Тромб гидролизуется плазмином, который образуется из предшественика - плазминогена под действием специальных белков-активаторов (Струкова, 2002). Протеазы, обладающие плазминоподобной и активаторной к плазминогену активностями, входят в состав противосвертывающих препаратов (Zarar et al., 2014). Существующие тромболитики имеют серьезные недостатки, связанные с риском кровотечений, аллергических реакций и высокой стоимостью (Zarar et al., 2014). В связи с этим актуальным остается поиск продуцентов тромболитических (фибринолитических) ферментов, которые не будут обладать побочными негативными эффектами, или они будут минимальными, а производство препаратов станет более дешевым. Источниками протеаз с фибринолитической активностью могут быть представители различных организмов - животные, грибы, растения, бактерии (Kotb, 2014). Наиболее перспективными из них являются грибы, среди которых обнаруживают продуценты протеиназ со свойствами ферментов системы гемостаза - плазмина, т.е. плазминоподобной активностью (прямой фибринолитической) и активностью активаторной к плазминогену (катализирует превращение плазминогена в собственный плазмин крови человека) (Шаркова и др., 2015). Использование активаторов плазминогена позволяет уменьшить количество белка в лечебном препарате, повысить специфичность его действия, и, соответственно, снизить риск негативных последствий в сравнении с протеиназами с прямой фибринолитической активностью. Поэтому необходимы продуценты у которых среди фибринолитических ферментов преобладают протеиназы - активаторы к плазминогену.
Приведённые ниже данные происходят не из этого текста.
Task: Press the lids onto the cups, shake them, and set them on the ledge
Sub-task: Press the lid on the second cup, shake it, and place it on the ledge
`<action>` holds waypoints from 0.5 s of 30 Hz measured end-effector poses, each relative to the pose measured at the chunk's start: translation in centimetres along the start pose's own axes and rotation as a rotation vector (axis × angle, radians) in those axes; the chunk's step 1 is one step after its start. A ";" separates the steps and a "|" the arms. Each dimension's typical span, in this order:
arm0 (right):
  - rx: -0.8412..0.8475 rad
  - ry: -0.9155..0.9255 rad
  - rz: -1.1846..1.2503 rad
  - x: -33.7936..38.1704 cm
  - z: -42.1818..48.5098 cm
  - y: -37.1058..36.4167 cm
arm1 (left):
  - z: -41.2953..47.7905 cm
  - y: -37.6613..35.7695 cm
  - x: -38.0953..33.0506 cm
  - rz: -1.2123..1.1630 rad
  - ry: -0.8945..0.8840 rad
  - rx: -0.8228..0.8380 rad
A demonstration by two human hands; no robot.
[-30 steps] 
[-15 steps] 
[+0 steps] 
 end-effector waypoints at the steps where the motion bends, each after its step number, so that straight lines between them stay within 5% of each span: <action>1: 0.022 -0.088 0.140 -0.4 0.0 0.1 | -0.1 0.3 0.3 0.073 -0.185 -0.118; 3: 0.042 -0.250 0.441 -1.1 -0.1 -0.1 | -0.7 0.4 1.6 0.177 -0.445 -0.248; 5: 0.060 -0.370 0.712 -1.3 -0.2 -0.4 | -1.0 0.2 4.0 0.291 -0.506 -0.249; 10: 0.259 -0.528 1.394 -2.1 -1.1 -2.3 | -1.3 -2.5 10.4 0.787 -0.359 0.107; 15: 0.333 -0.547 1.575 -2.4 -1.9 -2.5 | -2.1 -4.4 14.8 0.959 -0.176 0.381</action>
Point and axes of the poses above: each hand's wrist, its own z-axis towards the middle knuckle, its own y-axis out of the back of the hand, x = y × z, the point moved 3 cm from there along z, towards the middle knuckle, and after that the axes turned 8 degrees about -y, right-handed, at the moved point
Известны штаммы Aspergillus ustus 1 и Aspergillus ochraceus L-1, которые обладают фибринолитической активностью. Эти штаммы имеют серьезный недостаток - наличие высокой коллагенолитической активности, которая может вызвать снижение прочности или разрушение стенок кровеносных сосудов, что ведет к кровотечениям (Осмоловский и др., 2016).
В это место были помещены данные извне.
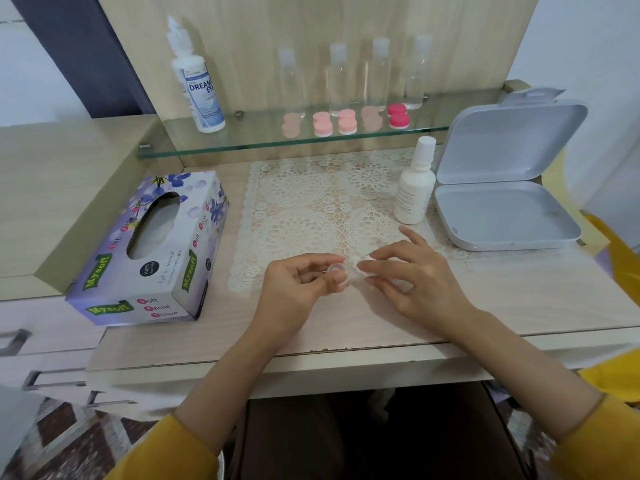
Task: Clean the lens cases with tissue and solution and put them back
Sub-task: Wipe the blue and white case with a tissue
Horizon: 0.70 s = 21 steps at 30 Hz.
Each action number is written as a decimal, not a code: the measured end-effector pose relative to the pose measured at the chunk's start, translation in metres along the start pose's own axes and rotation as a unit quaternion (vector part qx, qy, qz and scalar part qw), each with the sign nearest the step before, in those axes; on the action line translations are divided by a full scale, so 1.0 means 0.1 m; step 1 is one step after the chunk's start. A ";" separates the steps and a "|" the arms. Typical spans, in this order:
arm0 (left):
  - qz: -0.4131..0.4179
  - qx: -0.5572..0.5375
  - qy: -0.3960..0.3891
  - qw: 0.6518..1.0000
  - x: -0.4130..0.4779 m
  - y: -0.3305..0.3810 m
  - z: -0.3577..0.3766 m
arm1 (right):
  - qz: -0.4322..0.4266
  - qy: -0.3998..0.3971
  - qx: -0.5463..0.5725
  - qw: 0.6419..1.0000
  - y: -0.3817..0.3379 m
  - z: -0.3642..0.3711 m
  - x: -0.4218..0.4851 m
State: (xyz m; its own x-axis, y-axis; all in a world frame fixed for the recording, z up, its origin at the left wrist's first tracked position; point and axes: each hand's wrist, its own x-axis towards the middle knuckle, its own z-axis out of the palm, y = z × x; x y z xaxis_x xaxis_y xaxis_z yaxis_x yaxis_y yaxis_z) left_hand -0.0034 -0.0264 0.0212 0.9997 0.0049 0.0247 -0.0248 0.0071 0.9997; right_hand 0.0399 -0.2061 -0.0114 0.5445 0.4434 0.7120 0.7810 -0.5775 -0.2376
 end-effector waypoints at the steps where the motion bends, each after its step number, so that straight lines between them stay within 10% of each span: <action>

Известен штамм Aspergillus ochraceus BKM F-4104D, продуцирующий протеиназы с активностью в отношении фибрина и фибриногена (Патент РФ 2664468). Недостатком этого штамма является отсутствие активаторной к плазминогену активности.

Известны продуценты фибринолитических ферментов штамм Trichotecium roseum Д (Евразийский патент №002561) и штаммы Arthrobotrys longa 1, 2, ВКПМ F-942 (Авторское свидетельство СССР 745943, Патент РФ 2332450, Шаркова и др., 2016). Они синтезируют комплекс внеклеточных протеиназ с фибринолитической, активаторной к плазминогену активностями, а также проявляют побочные казеинолититическую и эстеразную активность (Андреенко и др., 1983). Недостатками этих штаммов-продуцентов Trichotecium roseum и Arthrobotrys longa является многокомпонентность их протеиназ (экскретируют 5 и 6 белковых фракций, соответственно), широкий спектр действия (побочная казеинолититическая и эстеразная активности), и значительное (в 2-3,5 раза) преобладание прямой плазминодоподобной активности над активаторной к плазминогену.

Ближайшим аналогом является штамм микроскопического гриба Tolypocladium inflatum k1. Он наиболее близок к новому штамму по таксономическому положению, образует менее сложный комплекс протеиназ (два основных компонента) и проявляет активаторную к плазминогену активность сопоставимую с плазминоподобной (Шаркова и др., 2015; Шаркова и др., 2016). Недостатком штамма является необходимость длительного культивирования (5 суток), нестабильность роста и активности, в частности уровень активаторной к плазминогену активности в сравнении с плазминоподобной активностью часто много ниже (Шаркова и др., 2015).

Задачей настоящего изобретения является поиск штамма микроскопического гриба Sarocladium strictum ВКМ F-4845D, продуцирующего фибринолитические ферменты с высокой активностью протеиназы - активатора плазминогена плазмы крови, преобладающей над плазминоподобной активностью, и срок его культивирования сокращен.

Задача решается с помощью вновь выделенного авторами почвенного штамма Sarocladium strictum 203. Штамм 203 депонирован во Всероссийскую коллекцию микроорганизмов (ВКМ) под номером ВКМ F-4845D.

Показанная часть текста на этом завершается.